_To do:_ Where the line containing "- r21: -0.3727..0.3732" appears, start copying; continue through the last line below and copy nothing else.

*** Exercise material ***

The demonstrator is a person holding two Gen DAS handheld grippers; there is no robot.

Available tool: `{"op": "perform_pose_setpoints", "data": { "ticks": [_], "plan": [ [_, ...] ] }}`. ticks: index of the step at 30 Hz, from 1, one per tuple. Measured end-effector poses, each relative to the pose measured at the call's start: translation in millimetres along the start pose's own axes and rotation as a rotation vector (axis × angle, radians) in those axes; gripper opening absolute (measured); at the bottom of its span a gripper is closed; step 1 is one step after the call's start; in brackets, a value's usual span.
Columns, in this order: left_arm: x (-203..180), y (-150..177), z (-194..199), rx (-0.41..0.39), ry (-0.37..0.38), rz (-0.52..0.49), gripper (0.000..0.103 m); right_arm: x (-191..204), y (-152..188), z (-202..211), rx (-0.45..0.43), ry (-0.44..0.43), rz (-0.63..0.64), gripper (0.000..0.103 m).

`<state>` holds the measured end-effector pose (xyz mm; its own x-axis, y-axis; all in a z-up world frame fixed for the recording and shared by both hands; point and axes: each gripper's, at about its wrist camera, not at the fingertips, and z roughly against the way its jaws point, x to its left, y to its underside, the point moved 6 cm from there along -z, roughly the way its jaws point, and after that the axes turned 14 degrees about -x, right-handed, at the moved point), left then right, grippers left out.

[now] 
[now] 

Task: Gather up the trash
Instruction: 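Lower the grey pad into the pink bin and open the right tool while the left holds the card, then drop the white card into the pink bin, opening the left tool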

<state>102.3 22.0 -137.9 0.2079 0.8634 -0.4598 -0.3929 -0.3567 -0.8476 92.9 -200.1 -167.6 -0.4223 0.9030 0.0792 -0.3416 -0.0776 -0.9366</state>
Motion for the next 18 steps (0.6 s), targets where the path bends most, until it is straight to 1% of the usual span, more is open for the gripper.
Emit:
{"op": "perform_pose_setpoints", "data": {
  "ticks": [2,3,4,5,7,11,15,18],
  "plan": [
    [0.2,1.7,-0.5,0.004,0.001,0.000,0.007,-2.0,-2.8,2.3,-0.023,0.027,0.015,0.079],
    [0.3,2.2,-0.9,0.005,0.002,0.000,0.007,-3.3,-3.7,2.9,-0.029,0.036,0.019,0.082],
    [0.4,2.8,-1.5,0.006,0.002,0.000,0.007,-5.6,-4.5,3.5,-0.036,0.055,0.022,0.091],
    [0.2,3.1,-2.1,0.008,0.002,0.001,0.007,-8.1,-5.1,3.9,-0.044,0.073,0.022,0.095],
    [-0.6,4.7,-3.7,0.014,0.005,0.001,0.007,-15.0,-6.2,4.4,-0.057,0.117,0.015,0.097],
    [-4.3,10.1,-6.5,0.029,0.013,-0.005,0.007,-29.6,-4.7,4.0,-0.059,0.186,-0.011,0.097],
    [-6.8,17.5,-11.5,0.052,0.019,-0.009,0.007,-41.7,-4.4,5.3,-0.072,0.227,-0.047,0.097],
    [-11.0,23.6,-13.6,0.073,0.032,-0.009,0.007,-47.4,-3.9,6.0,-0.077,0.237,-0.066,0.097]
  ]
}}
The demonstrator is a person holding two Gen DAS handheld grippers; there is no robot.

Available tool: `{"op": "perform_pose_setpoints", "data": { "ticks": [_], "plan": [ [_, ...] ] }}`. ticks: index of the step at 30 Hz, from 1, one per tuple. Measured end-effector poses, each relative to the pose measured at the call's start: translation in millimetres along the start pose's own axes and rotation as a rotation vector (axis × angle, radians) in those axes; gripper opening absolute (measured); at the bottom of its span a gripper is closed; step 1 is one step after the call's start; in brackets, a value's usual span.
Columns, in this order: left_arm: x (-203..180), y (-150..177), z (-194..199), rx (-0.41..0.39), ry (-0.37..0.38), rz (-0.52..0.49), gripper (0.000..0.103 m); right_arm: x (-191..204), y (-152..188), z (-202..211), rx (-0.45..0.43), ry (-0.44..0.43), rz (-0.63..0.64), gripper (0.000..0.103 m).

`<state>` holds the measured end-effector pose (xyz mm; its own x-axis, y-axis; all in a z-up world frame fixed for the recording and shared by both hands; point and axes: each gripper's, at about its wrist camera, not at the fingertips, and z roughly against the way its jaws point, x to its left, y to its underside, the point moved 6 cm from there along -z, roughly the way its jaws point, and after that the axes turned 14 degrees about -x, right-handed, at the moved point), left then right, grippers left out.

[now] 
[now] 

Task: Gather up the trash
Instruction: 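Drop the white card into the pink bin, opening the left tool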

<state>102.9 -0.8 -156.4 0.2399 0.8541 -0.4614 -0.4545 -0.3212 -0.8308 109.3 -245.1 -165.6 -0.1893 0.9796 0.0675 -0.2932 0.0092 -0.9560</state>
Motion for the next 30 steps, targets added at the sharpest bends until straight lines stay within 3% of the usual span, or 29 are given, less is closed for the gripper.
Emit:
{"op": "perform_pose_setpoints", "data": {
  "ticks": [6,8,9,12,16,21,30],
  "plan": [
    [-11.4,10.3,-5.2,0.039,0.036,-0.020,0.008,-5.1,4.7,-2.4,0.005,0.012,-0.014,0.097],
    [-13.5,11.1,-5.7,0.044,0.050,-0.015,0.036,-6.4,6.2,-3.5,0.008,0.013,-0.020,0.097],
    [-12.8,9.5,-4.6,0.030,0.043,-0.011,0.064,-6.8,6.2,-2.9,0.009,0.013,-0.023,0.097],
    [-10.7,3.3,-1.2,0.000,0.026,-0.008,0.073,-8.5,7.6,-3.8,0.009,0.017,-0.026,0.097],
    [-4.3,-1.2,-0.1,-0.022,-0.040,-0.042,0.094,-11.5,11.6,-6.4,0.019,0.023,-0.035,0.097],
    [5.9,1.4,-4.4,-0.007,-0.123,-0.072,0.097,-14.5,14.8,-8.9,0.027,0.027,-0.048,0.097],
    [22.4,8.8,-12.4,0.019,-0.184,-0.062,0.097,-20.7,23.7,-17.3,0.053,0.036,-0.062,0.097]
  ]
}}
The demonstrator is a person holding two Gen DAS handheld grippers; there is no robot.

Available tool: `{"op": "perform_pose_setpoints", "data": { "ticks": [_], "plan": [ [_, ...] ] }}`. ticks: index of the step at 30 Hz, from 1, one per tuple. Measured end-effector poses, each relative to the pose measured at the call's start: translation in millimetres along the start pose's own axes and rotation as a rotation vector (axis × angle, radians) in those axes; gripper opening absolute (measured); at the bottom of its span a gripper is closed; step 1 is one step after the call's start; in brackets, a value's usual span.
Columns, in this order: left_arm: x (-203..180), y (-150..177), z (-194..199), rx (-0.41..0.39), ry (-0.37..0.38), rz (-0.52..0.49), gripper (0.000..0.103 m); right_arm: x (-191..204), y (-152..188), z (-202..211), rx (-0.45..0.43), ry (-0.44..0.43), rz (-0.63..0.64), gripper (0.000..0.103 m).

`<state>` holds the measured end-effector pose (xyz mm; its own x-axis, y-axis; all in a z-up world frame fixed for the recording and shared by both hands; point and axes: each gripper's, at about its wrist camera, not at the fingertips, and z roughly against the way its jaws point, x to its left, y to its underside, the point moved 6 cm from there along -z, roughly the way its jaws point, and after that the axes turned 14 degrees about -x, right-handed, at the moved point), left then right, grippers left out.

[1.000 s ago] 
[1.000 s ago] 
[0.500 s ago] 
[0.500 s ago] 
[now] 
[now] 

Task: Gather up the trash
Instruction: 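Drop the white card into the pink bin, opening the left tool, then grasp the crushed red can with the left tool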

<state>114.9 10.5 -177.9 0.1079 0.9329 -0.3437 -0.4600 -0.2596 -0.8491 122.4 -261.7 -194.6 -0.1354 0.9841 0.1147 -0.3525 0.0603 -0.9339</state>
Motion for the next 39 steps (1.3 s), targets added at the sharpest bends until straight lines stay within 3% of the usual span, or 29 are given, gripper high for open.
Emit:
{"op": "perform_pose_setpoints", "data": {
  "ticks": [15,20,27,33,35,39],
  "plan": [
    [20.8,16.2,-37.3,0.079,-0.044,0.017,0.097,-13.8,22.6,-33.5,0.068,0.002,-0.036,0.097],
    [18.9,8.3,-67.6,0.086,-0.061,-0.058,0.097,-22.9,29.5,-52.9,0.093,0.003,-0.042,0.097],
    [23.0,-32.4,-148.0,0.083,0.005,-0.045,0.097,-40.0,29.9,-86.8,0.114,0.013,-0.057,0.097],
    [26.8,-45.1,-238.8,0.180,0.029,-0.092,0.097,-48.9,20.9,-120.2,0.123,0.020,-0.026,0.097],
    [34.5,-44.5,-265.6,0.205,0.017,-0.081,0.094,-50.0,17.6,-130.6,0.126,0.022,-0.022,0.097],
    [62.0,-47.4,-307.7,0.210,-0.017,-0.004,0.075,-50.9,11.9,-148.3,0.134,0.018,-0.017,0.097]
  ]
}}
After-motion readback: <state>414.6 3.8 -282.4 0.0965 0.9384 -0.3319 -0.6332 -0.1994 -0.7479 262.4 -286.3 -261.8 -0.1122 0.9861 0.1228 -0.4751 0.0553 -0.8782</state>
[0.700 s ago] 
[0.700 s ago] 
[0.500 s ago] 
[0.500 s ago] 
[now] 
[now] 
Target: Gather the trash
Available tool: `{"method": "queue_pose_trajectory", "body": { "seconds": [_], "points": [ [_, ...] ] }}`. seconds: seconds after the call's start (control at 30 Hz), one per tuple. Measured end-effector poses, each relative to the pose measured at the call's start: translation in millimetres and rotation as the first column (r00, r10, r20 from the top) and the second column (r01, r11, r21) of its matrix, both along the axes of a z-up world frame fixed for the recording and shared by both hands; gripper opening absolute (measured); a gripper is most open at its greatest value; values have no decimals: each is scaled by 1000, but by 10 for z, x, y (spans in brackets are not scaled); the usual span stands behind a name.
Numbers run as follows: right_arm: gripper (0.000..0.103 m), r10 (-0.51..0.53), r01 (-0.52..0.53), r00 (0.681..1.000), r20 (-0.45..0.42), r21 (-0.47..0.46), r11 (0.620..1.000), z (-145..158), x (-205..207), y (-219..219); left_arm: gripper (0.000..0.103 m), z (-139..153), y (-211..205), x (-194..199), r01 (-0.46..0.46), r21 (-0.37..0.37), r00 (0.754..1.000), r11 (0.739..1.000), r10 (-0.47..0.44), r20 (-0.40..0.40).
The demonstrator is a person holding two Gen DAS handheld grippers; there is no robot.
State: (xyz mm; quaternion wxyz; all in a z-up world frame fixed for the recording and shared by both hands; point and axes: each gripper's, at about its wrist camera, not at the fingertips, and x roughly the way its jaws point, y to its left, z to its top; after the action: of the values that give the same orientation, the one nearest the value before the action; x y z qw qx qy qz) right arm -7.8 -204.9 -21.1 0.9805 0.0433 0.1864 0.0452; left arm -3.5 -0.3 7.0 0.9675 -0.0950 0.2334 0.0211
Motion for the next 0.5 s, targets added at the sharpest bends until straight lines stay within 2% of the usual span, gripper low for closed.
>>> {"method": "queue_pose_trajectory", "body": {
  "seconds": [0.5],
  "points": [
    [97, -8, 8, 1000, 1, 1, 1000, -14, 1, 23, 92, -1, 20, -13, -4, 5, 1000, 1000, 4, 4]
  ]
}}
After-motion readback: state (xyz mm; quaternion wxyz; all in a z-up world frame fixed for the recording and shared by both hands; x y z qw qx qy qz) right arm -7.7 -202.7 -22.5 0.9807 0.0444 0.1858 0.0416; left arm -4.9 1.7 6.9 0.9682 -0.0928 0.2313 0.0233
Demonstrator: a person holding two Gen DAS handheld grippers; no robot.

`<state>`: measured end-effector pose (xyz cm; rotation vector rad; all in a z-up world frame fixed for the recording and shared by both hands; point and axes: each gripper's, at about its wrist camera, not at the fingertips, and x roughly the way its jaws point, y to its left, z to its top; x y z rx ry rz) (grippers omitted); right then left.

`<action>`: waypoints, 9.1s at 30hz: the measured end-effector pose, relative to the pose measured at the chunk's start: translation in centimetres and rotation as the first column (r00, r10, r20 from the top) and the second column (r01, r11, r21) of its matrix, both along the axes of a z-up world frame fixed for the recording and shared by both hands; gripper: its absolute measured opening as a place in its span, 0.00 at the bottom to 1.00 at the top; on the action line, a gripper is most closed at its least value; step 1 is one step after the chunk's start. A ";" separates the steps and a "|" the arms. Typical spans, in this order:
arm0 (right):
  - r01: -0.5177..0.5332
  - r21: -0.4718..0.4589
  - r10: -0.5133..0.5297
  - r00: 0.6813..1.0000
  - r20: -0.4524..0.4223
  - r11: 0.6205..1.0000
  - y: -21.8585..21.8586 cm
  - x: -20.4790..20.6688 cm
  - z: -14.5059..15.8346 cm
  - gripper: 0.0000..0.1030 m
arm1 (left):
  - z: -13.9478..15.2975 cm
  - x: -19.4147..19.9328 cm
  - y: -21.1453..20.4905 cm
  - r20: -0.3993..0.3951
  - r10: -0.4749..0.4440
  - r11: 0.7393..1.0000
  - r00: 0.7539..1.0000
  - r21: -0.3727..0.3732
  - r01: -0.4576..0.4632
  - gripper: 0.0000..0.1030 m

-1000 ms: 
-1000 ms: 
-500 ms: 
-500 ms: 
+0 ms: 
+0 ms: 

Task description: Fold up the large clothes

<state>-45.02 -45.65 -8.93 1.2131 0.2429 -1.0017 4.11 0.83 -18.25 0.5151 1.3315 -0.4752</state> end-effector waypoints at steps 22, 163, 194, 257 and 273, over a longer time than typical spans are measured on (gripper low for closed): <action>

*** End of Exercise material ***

_Answer below:_
  - r21: -0.3727..0.3732
  - r01: -0.4576..0.4632
  - gripper: 0.0000..0.1030 m

-1000 ms: 
-1000 ms: 
-500 ms: 
-500 ms: 
+0 ms: 
+0 ms: 

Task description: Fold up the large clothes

<state>-45.02 -45.65 -8.93 1.2131 0.2429 -1.0017 4.11 0.83 -18.25 0.5151 1.3315 -0.4752</state> end-effector waypoints at steps 22, 163, 194, 257 and 273, over a longer time than typical spans are measured on (gripper low for closed): <action>

The exercise asks for nothing further.